[WHAT TO WORK ON] In the data that follows, how many lines include the string "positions"? Answer with the number alone.

[RECORDS FOR THIS EXERCISE]

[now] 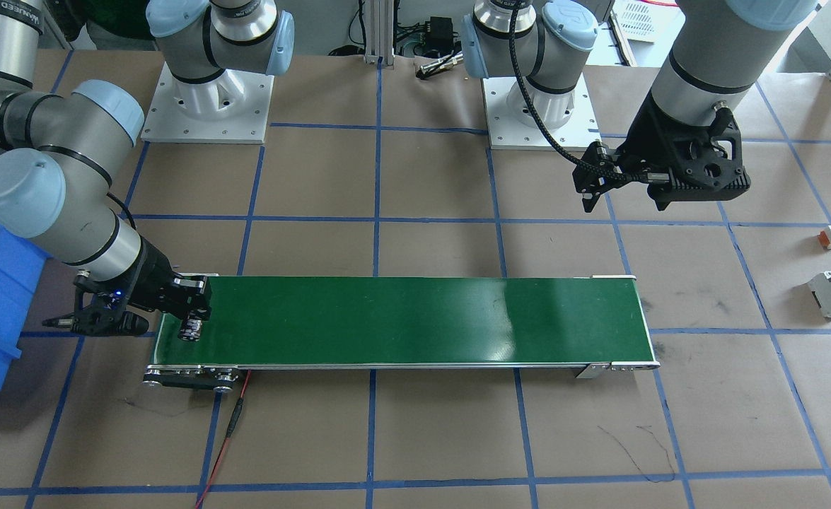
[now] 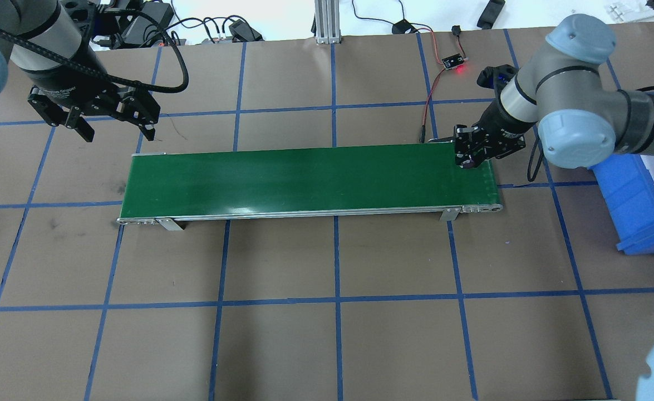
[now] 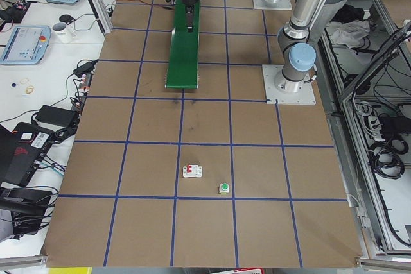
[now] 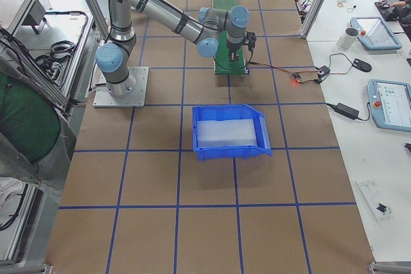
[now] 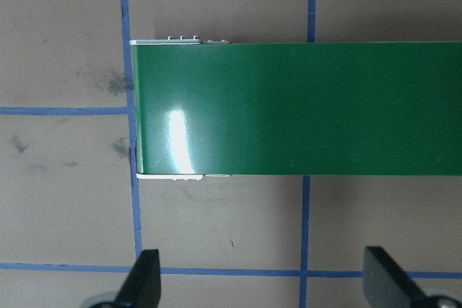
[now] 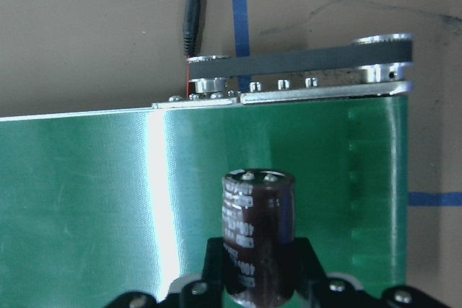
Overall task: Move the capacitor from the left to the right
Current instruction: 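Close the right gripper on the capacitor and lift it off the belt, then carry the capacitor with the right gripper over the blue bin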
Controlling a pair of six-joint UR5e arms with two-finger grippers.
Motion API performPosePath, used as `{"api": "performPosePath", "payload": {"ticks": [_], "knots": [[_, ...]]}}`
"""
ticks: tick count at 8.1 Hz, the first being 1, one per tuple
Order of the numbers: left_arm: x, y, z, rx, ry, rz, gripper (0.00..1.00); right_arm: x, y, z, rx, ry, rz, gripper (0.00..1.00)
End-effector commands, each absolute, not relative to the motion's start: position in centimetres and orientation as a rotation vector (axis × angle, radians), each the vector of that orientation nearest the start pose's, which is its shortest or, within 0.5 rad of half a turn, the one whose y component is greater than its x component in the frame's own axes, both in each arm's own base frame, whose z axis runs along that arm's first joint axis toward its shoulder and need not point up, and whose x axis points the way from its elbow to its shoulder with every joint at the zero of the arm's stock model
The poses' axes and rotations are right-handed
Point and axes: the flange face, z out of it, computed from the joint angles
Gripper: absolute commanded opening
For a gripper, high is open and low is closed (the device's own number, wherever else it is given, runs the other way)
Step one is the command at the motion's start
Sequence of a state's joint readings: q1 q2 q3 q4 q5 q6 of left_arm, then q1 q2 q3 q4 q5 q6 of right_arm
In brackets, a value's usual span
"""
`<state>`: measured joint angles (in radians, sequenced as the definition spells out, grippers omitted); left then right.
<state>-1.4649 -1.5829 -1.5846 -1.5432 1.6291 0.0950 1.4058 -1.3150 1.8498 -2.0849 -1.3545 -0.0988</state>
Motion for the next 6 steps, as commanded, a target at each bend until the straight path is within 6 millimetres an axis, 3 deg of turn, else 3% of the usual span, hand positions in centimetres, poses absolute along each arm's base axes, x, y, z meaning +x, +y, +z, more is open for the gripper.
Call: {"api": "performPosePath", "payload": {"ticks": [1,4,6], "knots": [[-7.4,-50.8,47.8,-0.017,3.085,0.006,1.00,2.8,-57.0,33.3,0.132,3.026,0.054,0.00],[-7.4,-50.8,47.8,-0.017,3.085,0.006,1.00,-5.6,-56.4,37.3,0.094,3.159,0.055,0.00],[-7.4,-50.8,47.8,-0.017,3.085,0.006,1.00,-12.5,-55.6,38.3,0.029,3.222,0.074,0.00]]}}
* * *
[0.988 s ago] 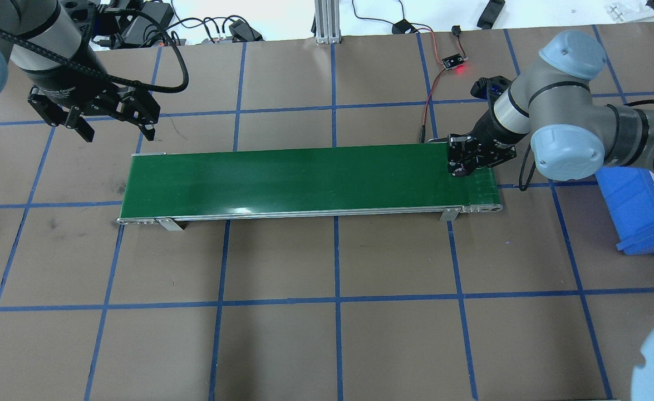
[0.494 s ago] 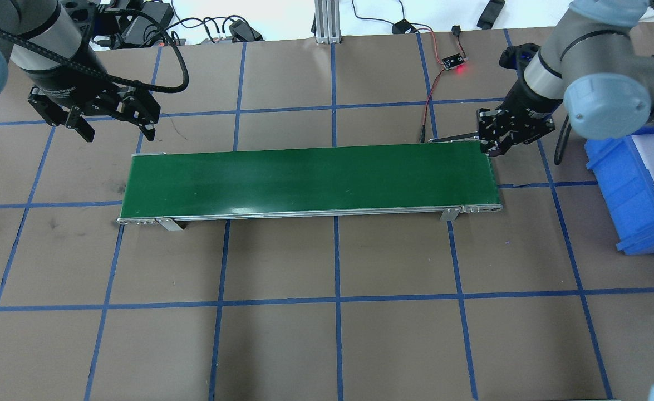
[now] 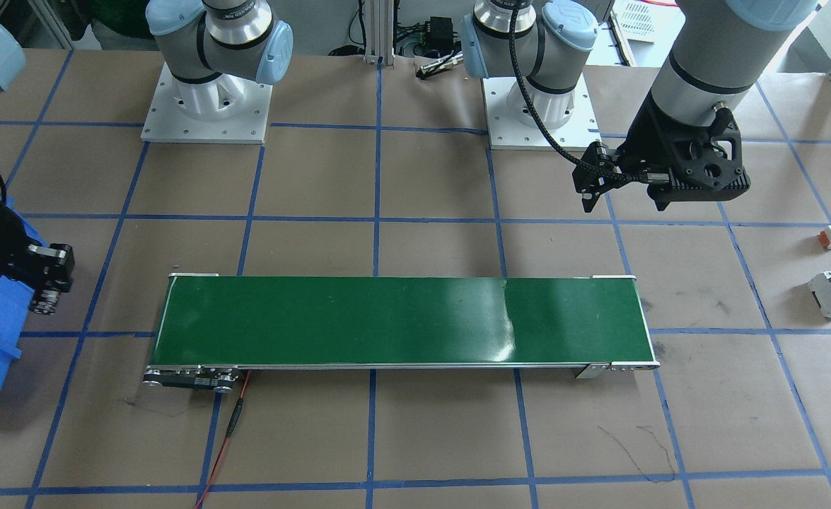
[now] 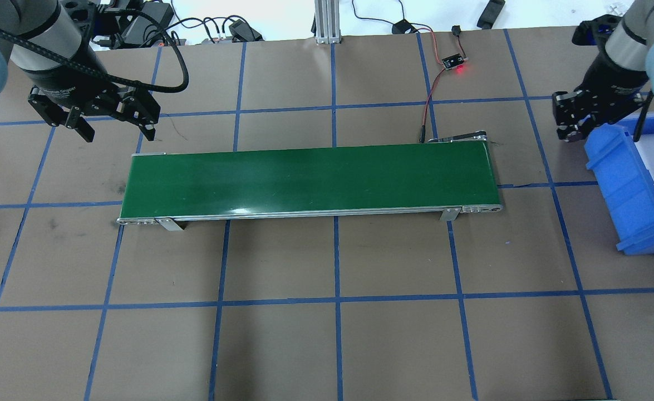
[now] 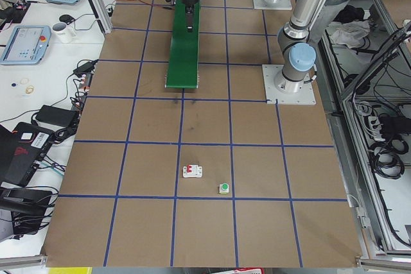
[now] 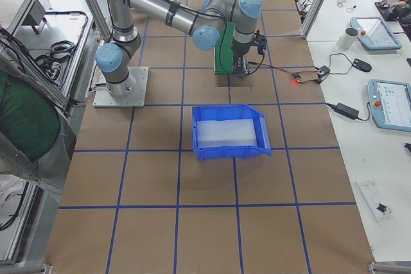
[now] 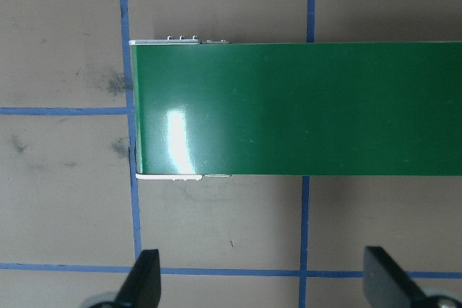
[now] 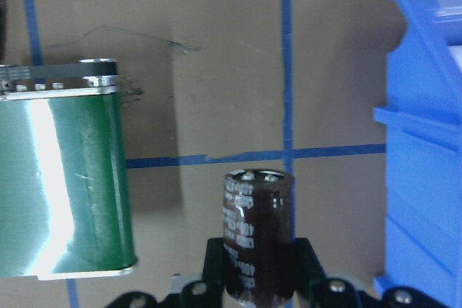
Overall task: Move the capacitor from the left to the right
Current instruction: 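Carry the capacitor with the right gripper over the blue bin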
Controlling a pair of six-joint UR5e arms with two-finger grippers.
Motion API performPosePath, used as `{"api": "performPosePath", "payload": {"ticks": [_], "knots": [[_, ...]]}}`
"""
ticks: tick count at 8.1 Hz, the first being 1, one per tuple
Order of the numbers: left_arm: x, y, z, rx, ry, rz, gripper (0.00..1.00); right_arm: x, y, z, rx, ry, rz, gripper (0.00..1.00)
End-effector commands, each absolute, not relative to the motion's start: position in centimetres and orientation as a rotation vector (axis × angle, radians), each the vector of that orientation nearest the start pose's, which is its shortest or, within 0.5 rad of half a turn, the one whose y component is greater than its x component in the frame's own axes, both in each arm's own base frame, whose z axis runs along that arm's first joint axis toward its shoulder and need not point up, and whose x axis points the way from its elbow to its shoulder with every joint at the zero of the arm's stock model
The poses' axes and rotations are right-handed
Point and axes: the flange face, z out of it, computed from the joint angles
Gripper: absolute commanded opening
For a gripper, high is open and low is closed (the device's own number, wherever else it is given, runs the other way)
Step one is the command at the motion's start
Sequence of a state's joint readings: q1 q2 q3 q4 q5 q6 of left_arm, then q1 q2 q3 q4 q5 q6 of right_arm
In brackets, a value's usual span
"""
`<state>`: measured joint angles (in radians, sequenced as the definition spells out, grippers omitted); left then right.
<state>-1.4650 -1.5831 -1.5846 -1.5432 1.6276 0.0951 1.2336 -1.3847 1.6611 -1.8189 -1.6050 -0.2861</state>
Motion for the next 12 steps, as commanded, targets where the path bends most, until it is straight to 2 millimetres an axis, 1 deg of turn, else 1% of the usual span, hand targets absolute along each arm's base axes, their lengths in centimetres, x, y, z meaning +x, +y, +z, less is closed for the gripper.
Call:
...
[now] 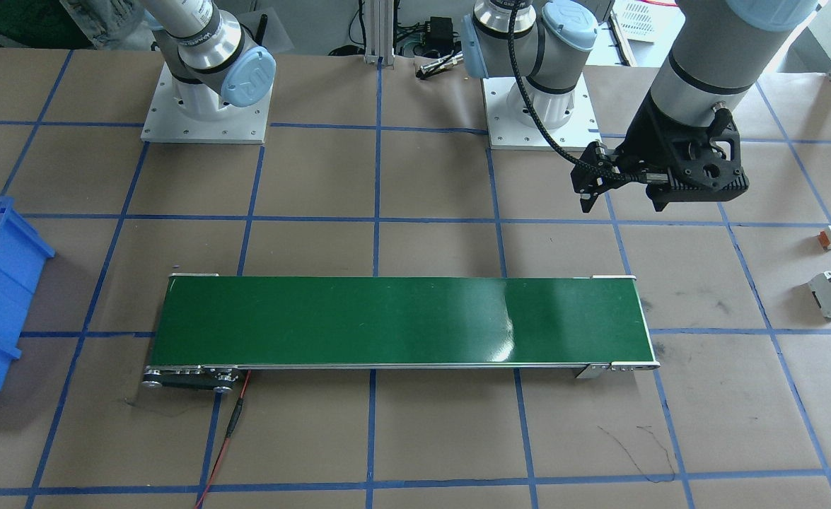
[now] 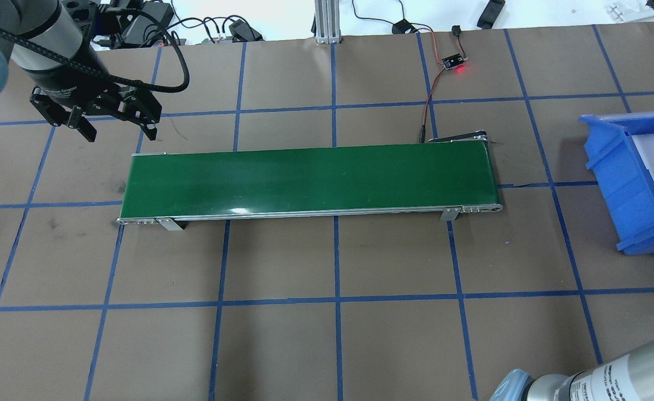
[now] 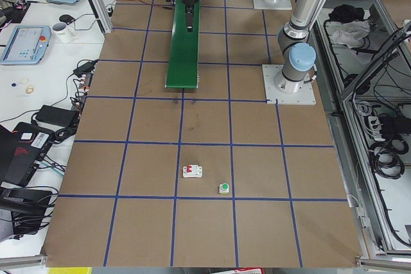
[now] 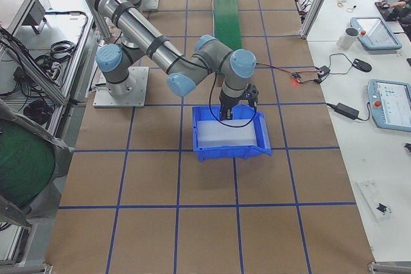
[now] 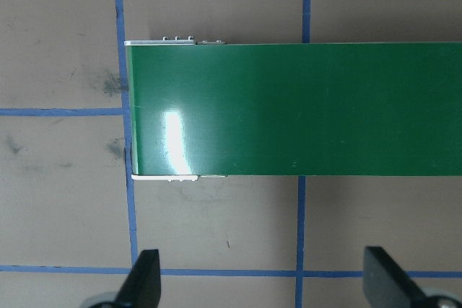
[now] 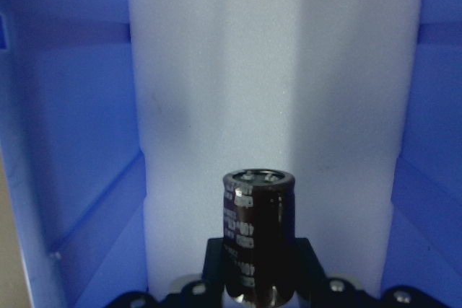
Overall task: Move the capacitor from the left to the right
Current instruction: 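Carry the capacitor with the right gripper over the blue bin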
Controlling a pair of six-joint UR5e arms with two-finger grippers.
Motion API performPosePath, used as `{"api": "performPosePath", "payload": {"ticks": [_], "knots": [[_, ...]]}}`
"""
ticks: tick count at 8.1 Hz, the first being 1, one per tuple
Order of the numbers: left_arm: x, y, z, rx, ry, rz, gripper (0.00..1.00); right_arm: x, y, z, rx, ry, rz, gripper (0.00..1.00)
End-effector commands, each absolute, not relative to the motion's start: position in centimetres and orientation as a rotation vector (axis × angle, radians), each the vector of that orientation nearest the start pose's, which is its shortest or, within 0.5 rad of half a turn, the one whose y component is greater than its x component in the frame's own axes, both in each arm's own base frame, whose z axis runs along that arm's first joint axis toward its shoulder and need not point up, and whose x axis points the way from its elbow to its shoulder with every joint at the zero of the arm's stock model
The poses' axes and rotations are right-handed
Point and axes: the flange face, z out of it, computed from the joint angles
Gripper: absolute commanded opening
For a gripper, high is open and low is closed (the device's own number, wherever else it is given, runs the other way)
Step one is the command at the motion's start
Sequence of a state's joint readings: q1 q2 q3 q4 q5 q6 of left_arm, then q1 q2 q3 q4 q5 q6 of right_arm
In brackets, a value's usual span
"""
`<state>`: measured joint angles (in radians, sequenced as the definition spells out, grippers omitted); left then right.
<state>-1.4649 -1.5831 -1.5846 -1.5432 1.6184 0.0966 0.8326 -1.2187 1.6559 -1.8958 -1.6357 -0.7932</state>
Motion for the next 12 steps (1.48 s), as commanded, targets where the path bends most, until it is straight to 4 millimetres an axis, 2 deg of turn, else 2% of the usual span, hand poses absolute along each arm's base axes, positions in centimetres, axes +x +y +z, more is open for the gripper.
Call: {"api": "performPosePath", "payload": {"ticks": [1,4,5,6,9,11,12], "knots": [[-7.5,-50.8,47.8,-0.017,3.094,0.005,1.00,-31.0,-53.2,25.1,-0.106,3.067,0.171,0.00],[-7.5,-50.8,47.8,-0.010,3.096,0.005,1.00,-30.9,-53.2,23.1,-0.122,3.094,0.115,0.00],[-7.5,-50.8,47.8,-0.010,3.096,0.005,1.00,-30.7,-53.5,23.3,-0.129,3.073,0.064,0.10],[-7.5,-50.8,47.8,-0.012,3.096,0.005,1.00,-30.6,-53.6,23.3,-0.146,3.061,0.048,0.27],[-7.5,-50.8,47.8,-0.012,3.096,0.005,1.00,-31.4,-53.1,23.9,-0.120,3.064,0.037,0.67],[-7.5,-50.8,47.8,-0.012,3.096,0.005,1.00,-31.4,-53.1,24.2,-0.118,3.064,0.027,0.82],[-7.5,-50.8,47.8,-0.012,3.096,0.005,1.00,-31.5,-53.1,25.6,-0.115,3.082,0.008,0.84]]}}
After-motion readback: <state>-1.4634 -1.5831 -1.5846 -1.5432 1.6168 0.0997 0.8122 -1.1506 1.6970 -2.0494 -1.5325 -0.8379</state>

[WRITTEN SOLUTION] 2